Ce dernier, contrairement au chef de l’Etat, n’est pas un des corps constitués dont l’article 6 dresse la liste. Il est, comme cela est proclamé dès le début du préambule, « le peuple du Sénégal souverain ». C’est à lui, comme l’énonce l’article 3, que « la souveraineté nationale appartient ».

Rien, dans ces conditions, ne saurait lui être imposé à quoi il n’ait pas formellement consenti.

16. Certes, il a consenti, en adoptant la Constitution, à ce que celle-ci puisse être modifiée selon la procédure prévue à cet effet. Certes encore, cette procédure peut se dérouler sans que le suffrage universel y participe et les deux procédures concurrentes prévues par l’article 103 – référendum ou Congrès – sont l’une et l’autre également conformes à la loi fondamentale, sans qu’il y ait lieu à les hiérarchiser en droit, même si elles sont d’essences différentes en termes politiques.

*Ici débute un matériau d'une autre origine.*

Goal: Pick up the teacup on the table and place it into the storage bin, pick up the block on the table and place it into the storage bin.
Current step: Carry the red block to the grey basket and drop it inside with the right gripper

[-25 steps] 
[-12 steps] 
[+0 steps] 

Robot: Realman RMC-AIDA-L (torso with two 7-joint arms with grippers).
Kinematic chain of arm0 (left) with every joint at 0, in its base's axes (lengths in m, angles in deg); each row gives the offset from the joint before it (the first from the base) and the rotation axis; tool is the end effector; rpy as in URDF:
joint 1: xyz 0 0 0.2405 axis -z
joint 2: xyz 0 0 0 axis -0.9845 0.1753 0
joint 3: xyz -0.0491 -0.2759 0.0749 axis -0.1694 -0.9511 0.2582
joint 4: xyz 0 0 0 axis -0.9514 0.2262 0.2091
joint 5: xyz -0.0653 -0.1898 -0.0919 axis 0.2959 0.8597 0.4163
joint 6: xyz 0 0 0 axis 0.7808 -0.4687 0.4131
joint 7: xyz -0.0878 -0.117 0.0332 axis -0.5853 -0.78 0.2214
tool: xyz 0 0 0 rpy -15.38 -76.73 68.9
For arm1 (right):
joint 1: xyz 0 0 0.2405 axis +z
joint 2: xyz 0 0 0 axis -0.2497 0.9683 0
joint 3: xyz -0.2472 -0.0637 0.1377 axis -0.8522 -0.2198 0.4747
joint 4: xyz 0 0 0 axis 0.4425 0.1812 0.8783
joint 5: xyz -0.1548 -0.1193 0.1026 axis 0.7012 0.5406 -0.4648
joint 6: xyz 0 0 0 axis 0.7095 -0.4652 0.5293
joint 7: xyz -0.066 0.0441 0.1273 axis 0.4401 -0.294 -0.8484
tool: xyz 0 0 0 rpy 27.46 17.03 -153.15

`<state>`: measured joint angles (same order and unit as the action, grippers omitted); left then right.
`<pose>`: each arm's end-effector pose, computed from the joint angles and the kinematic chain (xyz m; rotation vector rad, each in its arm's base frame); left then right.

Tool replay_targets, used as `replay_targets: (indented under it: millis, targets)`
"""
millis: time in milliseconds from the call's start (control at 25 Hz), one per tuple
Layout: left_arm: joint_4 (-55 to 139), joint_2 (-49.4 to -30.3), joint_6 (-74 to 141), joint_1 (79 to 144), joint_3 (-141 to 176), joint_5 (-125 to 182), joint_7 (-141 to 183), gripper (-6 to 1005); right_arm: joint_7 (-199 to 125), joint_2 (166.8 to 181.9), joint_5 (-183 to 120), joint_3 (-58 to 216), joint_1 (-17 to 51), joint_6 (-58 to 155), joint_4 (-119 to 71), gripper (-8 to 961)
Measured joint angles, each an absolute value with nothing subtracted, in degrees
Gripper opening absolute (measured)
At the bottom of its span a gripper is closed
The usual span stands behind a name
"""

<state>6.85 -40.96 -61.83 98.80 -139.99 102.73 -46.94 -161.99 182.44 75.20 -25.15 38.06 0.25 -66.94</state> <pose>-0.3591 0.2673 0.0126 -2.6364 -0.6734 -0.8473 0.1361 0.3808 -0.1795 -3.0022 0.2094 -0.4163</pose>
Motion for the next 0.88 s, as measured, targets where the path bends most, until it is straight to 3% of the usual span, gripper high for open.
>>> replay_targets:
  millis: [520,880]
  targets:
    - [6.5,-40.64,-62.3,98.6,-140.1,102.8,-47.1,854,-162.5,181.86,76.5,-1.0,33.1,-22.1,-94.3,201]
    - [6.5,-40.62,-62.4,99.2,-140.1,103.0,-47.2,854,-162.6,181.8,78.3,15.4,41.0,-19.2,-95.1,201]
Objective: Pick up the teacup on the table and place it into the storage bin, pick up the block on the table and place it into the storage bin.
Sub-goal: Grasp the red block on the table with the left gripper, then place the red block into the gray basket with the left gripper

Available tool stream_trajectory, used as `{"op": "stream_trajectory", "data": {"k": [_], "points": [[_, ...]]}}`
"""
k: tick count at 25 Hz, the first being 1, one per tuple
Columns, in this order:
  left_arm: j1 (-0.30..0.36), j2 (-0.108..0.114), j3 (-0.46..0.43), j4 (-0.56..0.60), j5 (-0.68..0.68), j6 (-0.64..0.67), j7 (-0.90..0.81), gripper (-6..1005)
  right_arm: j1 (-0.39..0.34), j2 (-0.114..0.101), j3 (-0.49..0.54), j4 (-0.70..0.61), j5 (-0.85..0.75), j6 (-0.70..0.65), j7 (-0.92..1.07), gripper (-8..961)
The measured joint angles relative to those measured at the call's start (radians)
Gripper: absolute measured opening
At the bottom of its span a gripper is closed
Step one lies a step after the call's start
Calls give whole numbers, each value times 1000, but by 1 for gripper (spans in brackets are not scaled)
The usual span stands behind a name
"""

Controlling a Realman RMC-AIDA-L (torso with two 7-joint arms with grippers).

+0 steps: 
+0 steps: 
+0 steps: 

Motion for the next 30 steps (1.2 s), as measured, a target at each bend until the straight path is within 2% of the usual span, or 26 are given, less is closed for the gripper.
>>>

Mais la révision de la Constitution ne saurait priver le suffrage universel de pouvoirs qui n’appartiennent qu’à lui. Elle peut lui en conférer davantage, comme a fait le nouveau second alinéa de l’article 27 , mais on ne saurait imaginer, par exemple, qu’une révision de la Constitution opérée par la voie seulement parlementaire ait pour objet un jour de confier une présidence à vie à un Président en fonction, même s’il a été régulièrement élu auparavant.

Une chose est certaine : l’actuel Président a été élu pour une durée de cinq ans. Tout le reste est incertain et nul, notamment, ne peut affirmer, au-delà d’éventuelles probabilités qui ne pourraient jamais être des certitudes, que le même candidat eût été élu si le suffrage universel avait été invité à exercer un choix pour sept ans plutôt que pour cinq.

17. En d’autres termes, la Constitution, bien qu’étant la norme suprême, ne peut offrir que ce qui relève d’elle et qui est considérable. Mais ne relève pas d’elle la possibilité de faire en sorte qu’un Président précédemment élu pour une durée donnée soit valablement considéré comme élu pour une durée supérieure, quelle qu’elle soit. Ainsi même la Constitution ne pourrait-elle faire qu’un Président élu pour cinq ans le soit pour sept .

Rien, dès lors, ne saurait altérer les constats simples et roboratifs selon lesquels, premièrement, le suffrage universel a élu, en 2007, un Président pour cinq ans et, deuxièmement, au terme de ce délai connu, il faudra élire un nouveau chef de l’Etat, celui en fonction auparavant n’ayant aucun titre à être maintenu.

IV – CONCLUSIONS

18. Au terme de cette analyse, et pour toutes les raisons qui y sont indiquées :

– à la première question – « le Président Wade, déjà élu à deux reprises, en 2000 puis en 2007, peut-il être candidat à la prochaine élection nonobstant la disposition selon laquelle le mandat est renouvelable une seule fois ? » – la réponse est négative ;

– à la seconde question – « en quelle année doit prendre fin le mandat en cours ? » – la réponse est 2012.